Tragedia a Rende, la testimonianza: “Quel defibrillatore non è mai arrivato”

dalla pagina FB di Francesco Febbraio, medico 118 

Per Simona, e per ciò che non deve più accadere
La tragedia che ha colpito la piccola Simona al Parco acquatico “Santa Chiara” di Rende ha lasciato un segno profondo in tutti noi..
Simona aveva solo otto anni. Era una bambina, con tutta la vita davanti.. E oggi restiamo qui, a chiederci come sia stato possibile. A cercare risposte che, forse, non riusciranno mai a restituirci davvero un senso.
Ho lavorato una vita nel 118. So bene — perché l’ho vissuto sulla mia pelle — quanto possa fare la differenza avere, a portata di mano, un defibrillatore. So quanti battiti si sarebbero potuti riaccendere, quanti respiri riprendere, con pochi ma fondamentali strumenti.
Quel giorno, una richiesta di defibrillatore è partita.

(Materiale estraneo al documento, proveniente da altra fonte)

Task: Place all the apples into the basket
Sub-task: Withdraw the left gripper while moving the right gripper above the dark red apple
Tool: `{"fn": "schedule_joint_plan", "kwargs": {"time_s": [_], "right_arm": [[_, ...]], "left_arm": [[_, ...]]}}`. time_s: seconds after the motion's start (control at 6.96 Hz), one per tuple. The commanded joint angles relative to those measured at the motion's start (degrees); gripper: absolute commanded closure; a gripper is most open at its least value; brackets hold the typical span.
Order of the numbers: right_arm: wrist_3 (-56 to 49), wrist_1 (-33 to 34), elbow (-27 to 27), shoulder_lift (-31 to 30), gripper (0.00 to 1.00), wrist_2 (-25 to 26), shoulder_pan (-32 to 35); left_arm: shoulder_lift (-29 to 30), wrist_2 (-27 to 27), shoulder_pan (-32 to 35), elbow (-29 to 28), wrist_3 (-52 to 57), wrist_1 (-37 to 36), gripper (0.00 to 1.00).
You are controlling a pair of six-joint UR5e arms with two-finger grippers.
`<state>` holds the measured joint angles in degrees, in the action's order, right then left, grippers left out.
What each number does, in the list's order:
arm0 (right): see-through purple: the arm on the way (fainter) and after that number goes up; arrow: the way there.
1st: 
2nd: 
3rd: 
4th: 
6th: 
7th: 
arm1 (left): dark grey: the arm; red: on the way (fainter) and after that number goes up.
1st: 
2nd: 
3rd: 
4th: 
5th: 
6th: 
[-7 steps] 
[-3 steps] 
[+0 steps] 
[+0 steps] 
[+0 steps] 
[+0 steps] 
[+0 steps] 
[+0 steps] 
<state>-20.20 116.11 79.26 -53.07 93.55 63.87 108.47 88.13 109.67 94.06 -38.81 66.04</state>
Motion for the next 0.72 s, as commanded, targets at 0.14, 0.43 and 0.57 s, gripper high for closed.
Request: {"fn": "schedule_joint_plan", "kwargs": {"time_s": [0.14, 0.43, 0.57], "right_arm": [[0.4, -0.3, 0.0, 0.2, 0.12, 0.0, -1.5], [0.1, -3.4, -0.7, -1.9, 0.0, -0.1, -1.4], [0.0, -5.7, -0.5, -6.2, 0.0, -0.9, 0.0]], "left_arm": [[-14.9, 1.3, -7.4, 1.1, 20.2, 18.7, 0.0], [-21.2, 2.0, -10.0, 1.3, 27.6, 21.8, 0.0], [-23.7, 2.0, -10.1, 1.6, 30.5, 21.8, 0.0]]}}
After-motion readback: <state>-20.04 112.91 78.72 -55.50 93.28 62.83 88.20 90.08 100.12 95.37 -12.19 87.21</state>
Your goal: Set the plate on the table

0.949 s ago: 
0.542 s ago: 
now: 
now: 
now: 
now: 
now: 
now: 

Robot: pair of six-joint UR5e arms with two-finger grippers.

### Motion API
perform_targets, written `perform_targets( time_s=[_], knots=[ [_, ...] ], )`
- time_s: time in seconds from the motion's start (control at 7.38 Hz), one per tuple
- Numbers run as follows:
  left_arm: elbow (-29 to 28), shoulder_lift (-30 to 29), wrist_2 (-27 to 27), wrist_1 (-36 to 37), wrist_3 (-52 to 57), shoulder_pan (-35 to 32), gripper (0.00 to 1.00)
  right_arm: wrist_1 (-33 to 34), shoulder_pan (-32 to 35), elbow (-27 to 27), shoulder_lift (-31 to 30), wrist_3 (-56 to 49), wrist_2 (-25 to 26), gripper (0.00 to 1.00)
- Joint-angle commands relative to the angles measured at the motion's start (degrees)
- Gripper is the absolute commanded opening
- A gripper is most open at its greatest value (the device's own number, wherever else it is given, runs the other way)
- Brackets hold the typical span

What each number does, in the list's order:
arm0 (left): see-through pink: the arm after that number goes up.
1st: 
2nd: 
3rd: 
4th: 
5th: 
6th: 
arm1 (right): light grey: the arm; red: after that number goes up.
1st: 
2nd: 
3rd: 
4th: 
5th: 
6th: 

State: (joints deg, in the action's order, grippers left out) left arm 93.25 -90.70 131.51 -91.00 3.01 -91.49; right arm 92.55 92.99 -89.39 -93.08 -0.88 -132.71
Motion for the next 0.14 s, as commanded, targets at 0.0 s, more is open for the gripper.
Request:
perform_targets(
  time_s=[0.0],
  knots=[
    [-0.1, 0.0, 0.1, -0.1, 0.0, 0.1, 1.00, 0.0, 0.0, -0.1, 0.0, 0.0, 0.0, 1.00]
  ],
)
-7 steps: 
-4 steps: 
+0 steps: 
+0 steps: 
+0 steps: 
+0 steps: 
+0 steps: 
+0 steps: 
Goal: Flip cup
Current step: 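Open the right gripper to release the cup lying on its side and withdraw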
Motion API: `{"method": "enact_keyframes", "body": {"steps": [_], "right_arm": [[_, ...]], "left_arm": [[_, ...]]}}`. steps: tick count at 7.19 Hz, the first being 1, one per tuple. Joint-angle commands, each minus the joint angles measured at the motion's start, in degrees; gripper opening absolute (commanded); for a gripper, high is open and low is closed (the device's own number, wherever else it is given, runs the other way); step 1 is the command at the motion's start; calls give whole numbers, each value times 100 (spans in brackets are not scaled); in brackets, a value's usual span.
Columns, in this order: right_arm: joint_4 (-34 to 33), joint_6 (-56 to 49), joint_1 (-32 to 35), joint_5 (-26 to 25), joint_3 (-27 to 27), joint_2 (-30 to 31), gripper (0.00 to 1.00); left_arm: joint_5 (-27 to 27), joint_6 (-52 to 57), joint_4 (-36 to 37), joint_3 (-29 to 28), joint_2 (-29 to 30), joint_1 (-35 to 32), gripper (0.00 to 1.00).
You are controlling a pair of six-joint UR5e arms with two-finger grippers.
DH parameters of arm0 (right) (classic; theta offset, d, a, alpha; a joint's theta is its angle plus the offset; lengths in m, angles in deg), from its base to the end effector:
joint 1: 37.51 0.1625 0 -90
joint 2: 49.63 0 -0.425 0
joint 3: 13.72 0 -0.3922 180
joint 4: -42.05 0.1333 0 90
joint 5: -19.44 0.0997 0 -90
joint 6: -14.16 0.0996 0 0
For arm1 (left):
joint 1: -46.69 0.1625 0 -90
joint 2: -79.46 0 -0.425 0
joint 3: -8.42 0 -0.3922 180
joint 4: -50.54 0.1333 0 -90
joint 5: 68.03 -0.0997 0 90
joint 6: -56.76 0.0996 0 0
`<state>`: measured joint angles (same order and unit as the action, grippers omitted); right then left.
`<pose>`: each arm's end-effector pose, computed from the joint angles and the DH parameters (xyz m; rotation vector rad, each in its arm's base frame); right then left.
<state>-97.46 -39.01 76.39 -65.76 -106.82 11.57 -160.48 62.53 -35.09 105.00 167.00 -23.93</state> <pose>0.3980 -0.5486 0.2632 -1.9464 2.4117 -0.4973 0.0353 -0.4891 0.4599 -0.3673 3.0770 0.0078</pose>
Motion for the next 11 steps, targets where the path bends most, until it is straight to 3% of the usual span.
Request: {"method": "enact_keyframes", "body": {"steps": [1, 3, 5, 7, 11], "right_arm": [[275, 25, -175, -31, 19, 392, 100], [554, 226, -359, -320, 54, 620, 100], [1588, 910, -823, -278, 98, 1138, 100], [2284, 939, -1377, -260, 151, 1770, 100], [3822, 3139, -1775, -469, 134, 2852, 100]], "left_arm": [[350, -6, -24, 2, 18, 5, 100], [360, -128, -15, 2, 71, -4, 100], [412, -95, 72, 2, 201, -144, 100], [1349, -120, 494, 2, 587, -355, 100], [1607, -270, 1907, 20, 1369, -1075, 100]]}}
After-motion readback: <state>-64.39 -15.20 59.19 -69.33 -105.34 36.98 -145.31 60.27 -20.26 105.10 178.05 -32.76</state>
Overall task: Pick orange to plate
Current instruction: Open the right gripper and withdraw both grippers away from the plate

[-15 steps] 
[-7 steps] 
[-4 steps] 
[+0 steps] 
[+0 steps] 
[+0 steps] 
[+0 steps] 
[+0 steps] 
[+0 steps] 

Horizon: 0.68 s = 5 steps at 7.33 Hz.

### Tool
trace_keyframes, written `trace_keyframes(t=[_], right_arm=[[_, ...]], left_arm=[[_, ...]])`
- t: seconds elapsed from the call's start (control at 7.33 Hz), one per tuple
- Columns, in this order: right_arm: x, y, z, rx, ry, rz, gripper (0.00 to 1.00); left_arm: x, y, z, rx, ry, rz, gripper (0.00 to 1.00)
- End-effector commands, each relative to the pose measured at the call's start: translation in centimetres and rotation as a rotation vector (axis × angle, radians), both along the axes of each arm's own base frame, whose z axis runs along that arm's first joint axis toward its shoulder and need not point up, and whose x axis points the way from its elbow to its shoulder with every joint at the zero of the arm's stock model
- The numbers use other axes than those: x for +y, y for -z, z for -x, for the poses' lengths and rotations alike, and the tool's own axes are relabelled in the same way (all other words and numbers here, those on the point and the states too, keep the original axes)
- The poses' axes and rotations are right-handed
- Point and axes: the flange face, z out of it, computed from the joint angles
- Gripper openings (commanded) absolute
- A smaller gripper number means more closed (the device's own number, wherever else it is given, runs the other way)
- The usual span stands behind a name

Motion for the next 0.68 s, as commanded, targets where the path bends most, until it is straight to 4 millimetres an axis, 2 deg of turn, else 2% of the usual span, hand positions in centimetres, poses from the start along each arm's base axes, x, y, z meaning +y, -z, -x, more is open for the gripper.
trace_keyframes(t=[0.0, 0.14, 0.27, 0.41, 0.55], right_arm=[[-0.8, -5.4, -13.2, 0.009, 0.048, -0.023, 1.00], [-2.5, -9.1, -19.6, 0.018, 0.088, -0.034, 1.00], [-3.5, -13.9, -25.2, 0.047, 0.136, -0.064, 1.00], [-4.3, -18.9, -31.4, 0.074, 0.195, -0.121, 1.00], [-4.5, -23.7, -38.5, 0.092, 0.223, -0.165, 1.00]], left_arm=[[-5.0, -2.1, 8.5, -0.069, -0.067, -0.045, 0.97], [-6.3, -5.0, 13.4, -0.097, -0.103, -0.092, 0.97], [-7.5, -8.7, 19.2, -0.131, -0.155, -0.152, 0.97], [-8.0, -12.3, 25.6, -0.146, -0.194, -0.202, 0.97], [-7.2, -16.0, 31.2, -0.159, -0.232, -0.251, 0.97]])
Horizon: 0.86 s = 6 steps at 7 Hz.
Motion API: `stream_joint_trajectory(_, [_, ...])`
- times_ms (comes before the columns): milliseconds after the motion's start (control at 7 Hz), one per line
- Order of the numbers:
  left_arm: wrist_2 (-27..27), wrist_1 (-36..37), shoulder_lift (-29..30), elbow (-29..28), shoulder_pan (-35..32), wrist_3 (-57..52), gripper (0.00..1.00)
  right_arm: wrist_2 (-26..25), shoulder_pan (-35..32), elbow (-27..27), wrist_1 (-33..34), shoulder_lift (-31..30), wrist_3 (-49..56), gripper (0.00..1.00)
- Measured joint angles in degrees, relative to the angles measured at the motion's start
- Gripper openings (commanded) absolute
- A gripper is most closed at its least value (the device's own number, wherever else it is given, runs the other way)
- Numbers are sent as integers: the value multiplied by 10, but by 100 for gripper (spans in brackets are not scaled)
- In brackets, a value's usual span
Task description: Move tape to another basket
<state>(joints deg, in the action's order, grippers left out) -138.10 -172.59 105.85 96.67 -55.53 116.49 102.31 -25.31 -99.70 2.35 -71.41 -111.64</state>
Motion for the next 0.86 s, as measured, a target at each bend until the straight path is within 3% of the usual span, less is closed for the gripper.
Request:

Ma quel defibrillatore non è mai arrivato.

Conosco l’infermiera che era presente sul posto. Una professionista seria, preparata, con grande esperienza in tema di rianimazione. Ha fatto tutto ciò che era possibile, aiutata da un soccorritore della Misericordia, anch’egli altamente formato. Il loro impegno è stato encomiabile, ma purtroppo non sufficiente. Non per mancanza di competenza, né di prontezza. Ma perché mancava uno strumento essenziale.
Ed è qui che sento il bisogno di alzare la voce. Non per puntare il dito, ma per evitare che il silenzio copra la responsabilità. Non possiamo più permetterci strutture aperte al pubblico — e ancora di più frequentate da bambini — che non siano dotate di defibrillatori e personale formato. Non possiamo più accettare che la vita sia lasciata al caso.
La morte di una bambina non può essere archiviata come un incidente. È una sconfitta per tutti. È un fallimento del sistema. È una ferita che deve trasformarsi in cambiamento.
Per Simona. Per tutti i bambini. Per il diritto alla sicurezza, ovunque.